Biało-czerwoni w poniedziałek rozpoczną zmagania na Mistrzostwach Europy. Rywalami ekipy Muliego Katzurina będą Bułgarzy, Turcy oraz Litwini. Kto sprawi Polakom najwięcej problemów? - Każdy z tych rywali jest na pewno zespołem mocnym. Można powiedzieć, że kluczowym meczem będzie pojedynek z Bułgarią. Będzie to zespół groźny. Następnym naszym przeciwnikiem jest Litwa. Przyjadą oni w osłabionym składzie, nie będzie tam największych gwiazd Jasikevicius, Macijauskas, Ilgauskas. Myślę, że z tą drużyną będziemy mieli szanse. Sądzę, że najgroźniejszym przeciwnikiem będzie Turcja. W swoich szeregach mają oni doświadczonych zawodników, jeżeli chodzi o Euroligę i NBA - ocenia specjalnie dla portalu SportoweFakty.pl Andrzej Pluta, były reprezentant Polski.
W meczach sparingowych siła ofensywna była skupiona wokół graczy podkoszowych, wśród których brylowali Marcin Gortat oraz Maciej Lampe. - Uważam, że skład jest bardzo wyrównany. Mamy oczywiście świetnych zawodników podkoszowych - Marcina Gortata, Macieja Lampe, Adama Wójcika, Szymona Szewczyka. Na obwodzie mamy podobnie; jest Krzysztof Szubarga, Łukasz Koszarek, David Logan, Krzysztofa Roszyka i Michała Chylińskiego. Myślę, że ostatni mecz z Hiszpanami pokazał, że jeśli korzystamy z wszystkich zawodników i mają pewność siebie, to nie ma problemów. Chciałem również wspomnieć o Michale Ignerskim, który ostatnio był świetnie dysponowany - powiedział 35-letni obrońca.

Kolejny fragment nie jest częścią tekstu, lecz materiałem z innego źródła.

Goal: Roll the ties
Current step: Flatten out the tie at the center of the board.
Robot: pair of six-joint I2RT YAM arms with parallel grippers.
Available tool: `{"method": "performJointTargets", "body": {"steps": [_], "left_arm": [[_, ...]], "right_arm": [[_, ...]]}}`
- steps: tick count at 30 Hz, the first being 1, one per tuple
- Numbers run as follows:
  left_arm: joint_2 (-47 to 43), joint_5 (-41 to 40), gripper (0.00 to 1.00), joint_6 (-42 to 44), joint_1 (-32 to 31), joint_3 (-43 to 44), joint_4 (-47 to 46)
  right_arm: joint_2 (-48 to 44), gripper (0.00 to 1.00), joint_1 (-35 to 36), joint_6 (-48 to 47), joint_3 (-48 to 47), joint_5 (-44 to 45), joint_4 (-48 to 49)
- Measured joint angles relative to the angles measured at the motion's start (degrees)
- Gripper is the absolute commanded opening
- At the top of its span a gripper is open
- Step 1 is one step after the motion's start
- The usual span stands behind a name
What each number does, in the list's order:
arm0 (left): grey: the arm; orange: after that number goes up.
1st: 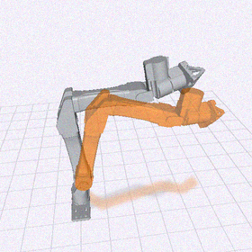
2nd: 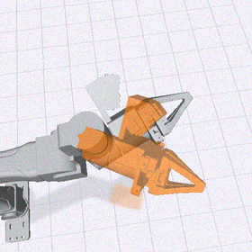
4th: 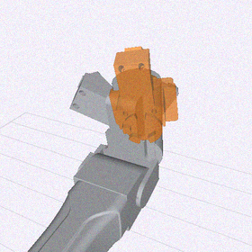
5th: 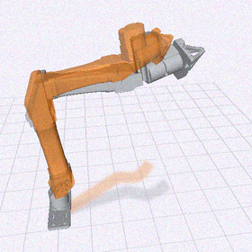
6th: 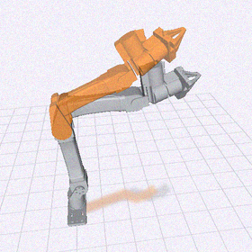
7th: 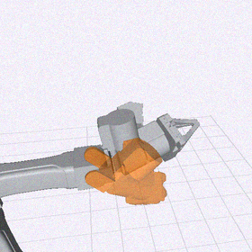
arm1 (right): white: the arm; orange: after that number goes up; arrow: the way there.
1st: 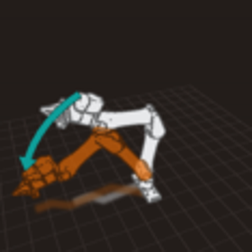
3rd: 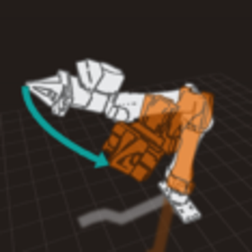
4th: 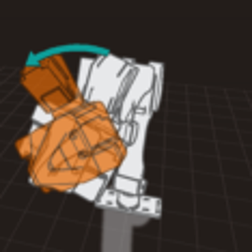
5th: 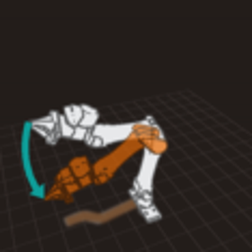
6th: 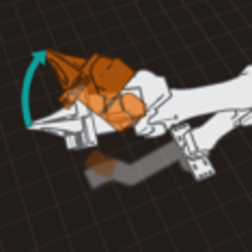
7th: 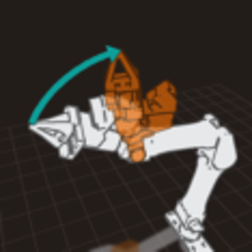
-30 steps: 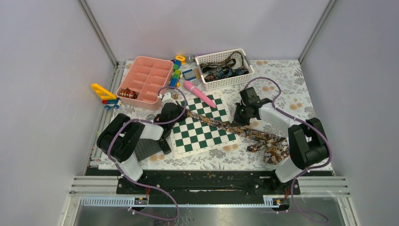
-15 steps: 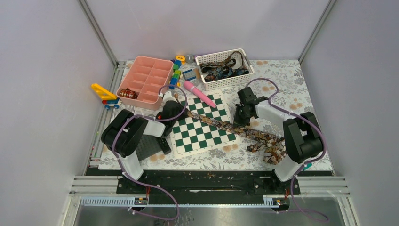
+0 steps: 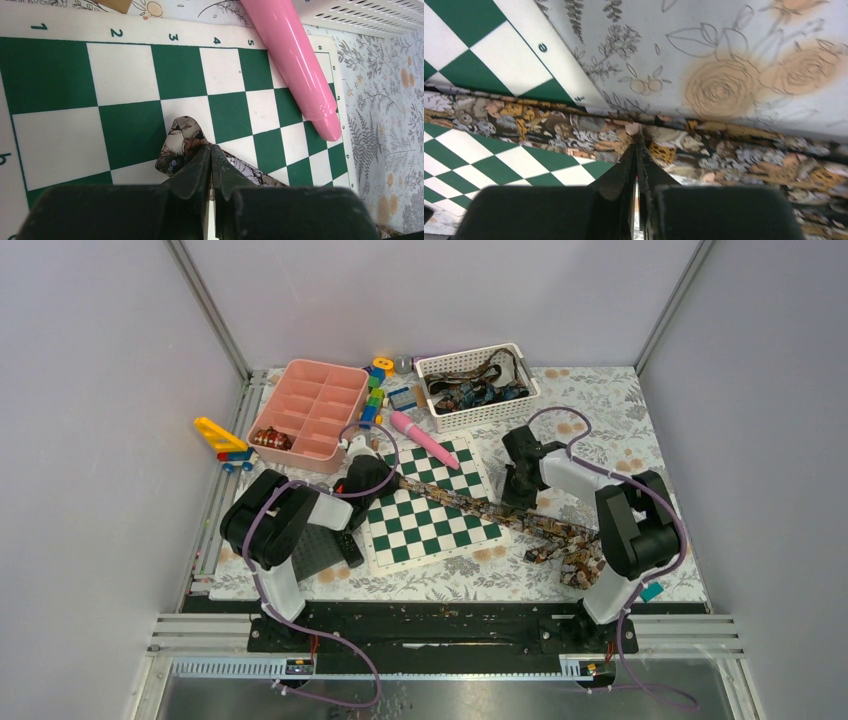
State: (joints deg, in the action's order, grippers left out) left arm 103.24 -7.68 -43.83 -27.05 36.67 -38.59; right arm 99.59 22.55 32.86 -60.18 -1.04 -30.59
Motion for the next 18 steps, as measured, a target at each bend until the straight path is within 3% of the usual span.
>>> {"method": "performJointTargets", "body": {"steps": [6, 15, 18], "left_arm": [[-0.63, 0.11, 0.10, 0.35, 0.00, 0.00, 0.35], [-9.05, 0.20, 0.13, 1.60, -0.42, 0.00, 1.75], [-11.45, 0.15, 0.21, 1.66, -0.50, -0.02, 2.43]], "right_arm": [[-8.20, 0.21, -0.02, 0.66, 0.00, 4.52, -4.94], [-19.85, 0.31, -3.28, 1.49, 1.07, 8.02, -10.47], [-21.46, 0.35, -4.24, 0.04, 3.06, 6.38, -10.14]]}}
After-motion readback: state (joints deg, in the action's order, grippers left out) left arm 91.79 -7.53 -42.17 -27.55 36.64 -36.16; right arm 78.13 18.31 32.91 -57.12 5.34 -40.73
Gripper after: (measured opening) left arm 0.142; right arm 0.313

Pluta, pomimo namów Romana Ludwiczuka (prezes PZKosz.), zrezygnował z występów z orzełkiem na piersi. Na skutek tego najsłabiej obsadzona była pozycja nr 2. Jednak kilka tygodni temu obywatelstwo otrzymał jednak David Logan, który w ekipie Katzurina ma przejąć schedę po zawodniku Anwilu Włocławek. - Cały czas uważam, że nie ma ludzi niezastąpionych. Tak jak wspomniałem wcześniej na obwodzie jest Szubarga i Koszarek. Obaj co prawda są typowymi "jedynkami", ale mogą również pełnić rolę rzucającego obrońcy i zdobywać punkty. David Logan ma niesamowite warunki fizyczne - zwinny, skoczny, dobre rzuty za 3, za 2, do tego świetna penetracja. Myślę, że na pewno wiele pomoże. Podobnie Michał Ignerski - jest to "trójka", wysoki zawodnik, dobrze usposobiony ruchowo. Ponadto jest także Chyliński - komentuje mistrz Polski z 2003 i 2004 roku.
Co jest więc najsilniejszą stroną biało-czerwonych? - Najsilniejszą stroną zespołu powinien być właśnie zespół. Nie indywidualne postacie, ale właśnie drużyna, która ma zwyciężać - odpowiada z przekonaniem Pluta. Izraelski szkoleniowiec Polaków znany jest z tego, że lubi grać wąskim składem. - To jest turniej i trzeba korzystać z całego składu, bo na pewno zmęczenie będzie narastać z każdym meczem. I tutaj jest bardzo ważne, aby każdy koszykarz dostał w spotkaniu odpowiednią ilość minut, aby czuł się pewnie. Aby w razie czego mógł pomóc zespołowi od razu. Jeżeli zawodnik będzie grał krótko, i wyjdzie w ważnym momencie, trudno oczekiwać by pomógł - mówi 35-latek.
Czy nasi kadrowicze są w stanie pokonać swoich grupowych rywali i awansować do kolejnej rundy? - Jestem z natury wielkim optymistą. Polska wyjdzie z grupy - zapewnia koszykarz Anwilu Włocławek. W 1997 roku reprezentacja Polski na EuroBaskecie uplasowała się na wysokim, 7. miejscu. Czy podopieczni Muliego Katzurina są w stanie powtórzyć, bądź poprawić ten rezultat? - Dużo będzie zależeć od startu reprezentacji. To jest turniej i wszystko odbędzie się również w głowach odbywać. Jeśli dobrze zaczniemy, od zwycięstwa, i pójdziemy za ciosem to myślę, że wtedy wszyscy się pewnie poczują. Presja opadnie, bo wiadomo - gramy u siebie, więc będzie mnóstwo kibiców. Na pewno ten pierwszy mecz będzie kluczowy zarówno w kwestii mentalnej jak i sportowej - kończy Pluta.